Add option to perform sparse operations and use sparse matrices in optimizer

eloygeenjaar commented 2 years ago

Is your feature request related to a problem? Please describe.

In a project, I have found the memory usage of the optimizer to grow exponentially with the number of features and parameters (parameters like the degree of the polynomials I use in the Polynomial Library).

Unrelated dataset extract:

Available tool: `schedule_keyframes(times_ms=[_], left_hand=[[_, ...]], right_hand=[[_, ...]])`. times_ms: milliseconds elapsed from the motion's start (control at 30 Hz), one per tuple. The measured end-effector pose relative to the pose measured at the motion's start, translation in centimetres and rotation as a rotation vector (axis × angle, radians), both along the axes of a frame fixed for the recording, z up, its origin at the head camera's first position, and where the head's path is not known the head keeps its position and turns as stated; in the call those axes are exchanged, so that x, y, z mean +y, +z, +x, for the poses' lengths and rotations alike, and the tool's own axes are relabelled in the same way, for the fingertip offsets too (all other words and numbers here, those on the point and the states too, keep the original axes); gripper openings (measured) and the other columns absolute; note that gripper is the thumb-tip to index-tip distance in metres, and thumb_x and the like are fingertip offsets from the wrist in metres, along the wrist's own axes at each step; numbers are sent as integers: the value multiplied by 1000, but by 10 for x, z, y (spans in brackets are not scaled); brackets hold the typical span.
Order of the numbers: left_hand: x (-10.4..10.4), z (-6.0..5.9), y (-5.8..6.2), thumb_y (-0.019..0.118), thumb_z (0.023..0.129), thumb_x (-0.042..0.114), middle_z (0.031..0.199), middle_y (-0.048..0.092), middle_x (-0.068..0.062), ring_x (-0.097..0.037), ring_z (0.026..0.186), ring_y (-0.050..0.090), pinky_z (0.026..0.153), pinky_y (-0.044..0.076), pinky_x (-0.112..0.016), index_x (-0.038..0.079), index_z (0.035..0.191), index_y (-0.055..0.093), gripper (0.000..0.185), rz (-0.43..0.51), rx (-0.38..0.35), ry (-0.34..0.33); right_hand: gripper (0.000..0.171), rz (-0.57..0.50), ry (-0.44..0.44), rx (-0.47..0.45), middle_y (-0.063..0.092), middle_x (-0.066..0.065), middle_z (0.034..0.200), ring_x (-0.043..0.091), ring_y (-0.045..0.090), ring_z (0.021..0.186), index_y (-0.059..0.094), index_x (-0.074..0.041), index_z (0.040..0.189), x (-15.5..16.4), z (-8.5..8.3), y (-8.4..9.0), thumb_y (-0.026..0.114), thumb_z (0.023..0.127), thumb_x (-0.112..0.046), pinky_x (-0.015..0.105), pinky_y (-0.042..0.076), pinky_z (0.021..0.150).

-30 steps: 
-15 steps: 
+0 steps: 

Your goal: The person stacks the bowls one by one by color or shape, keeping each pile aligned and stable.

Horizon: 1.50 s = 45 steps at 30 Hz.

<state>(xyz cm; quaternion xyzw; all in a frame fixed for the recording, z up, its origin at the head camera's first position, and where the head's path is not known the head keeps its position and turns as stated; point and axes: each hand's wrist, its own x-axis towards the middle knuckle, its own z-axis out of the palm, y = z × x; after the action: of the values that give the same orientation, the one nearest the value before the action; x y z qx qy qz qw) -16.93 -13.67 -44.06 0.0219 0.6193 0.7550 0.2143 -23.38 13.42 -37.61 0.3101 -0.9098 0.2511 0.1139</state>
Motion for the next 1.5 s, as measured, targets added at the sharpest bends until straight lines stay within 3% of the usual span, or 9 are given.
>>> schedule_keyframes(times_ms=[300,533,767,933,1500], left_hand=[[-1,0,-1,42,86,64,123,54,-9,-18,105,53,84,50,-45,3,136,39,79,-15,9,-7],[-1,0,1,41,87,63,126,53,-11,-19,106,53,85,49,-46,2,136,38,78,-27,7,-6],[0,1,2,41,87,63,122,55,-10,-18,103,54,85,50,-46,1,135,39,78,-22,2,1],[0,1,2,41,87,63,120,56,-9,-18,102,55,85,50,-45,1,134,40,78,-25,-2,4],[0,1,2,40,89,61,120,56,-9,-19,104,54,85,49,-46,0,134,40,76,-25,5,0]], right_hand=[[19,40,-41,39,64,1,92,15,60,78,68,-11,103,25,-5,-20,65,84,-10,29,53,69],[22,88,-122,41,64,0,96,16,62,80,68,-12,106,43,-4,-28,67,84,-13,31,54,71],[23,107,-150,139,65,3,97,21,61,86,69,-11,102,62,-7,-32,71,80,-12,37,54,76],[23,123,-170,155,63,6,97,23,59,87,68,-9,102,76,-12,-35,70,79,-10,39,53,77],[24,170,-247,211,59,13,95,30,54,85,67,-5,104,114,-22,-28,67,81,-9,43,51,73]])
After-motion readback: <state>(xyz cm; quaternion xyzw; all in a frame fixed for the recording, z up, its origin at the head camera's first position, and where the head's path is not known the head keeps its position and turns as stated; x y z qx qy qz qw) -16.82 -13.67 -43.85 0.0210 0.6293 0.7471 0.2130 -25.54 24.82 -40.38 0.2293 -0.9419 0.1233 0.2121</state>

Describe the solution you'd like

I have already created a fork and swapped out some of the numpy operations in the Constrained SR3 optimizer with scipy.sparse operations. For the Constrained SR3 case, the np.kron() operation on line 219 can especially lead to large memory demands. Further, since most of the matrices in the optimizer (and I assume in the other optimizers as well) are highly sparse, it is possible to reduce memory demands significantly. I have noticed that the memory usage has gone down from about 64-512GB RAM to being able to run the code on my laptop, by replacing the operations with sparse operations. Not only that, but the code seems to run roughly 2 to 3 magnitudes faster. I think it may be possible to do this for more optimizers and make this a standard option during training, note that in my fork I have added an argument to the Constrained SR3: sparsity that you can set to True to train the model with sparse matrices and operations. My current implementation is far from perfect, but I wanted to alert you to the possibility of speeding up the code and decreasing memory usage, which may open up research with larger feature sets.

Describe alternatives you've considered

-

Additional context

This is my fork pysindy_sparse Note that I have done a quick test to compare the two methods, from my own experience the timing differences scale really quickly and so does the memory usage. For example, with around ~250 features I need to allocate 64GB RAM (for polynomial degree=1) and 128GB RAM (for polynomial degree=2) on my cluster to run similar code for a project. I can now run this with polynomial degree=3 on my personal laptop without any memory problems. This is the code for each setup, the first code snippet runs my first naive implementation and the second the current pysindy repo.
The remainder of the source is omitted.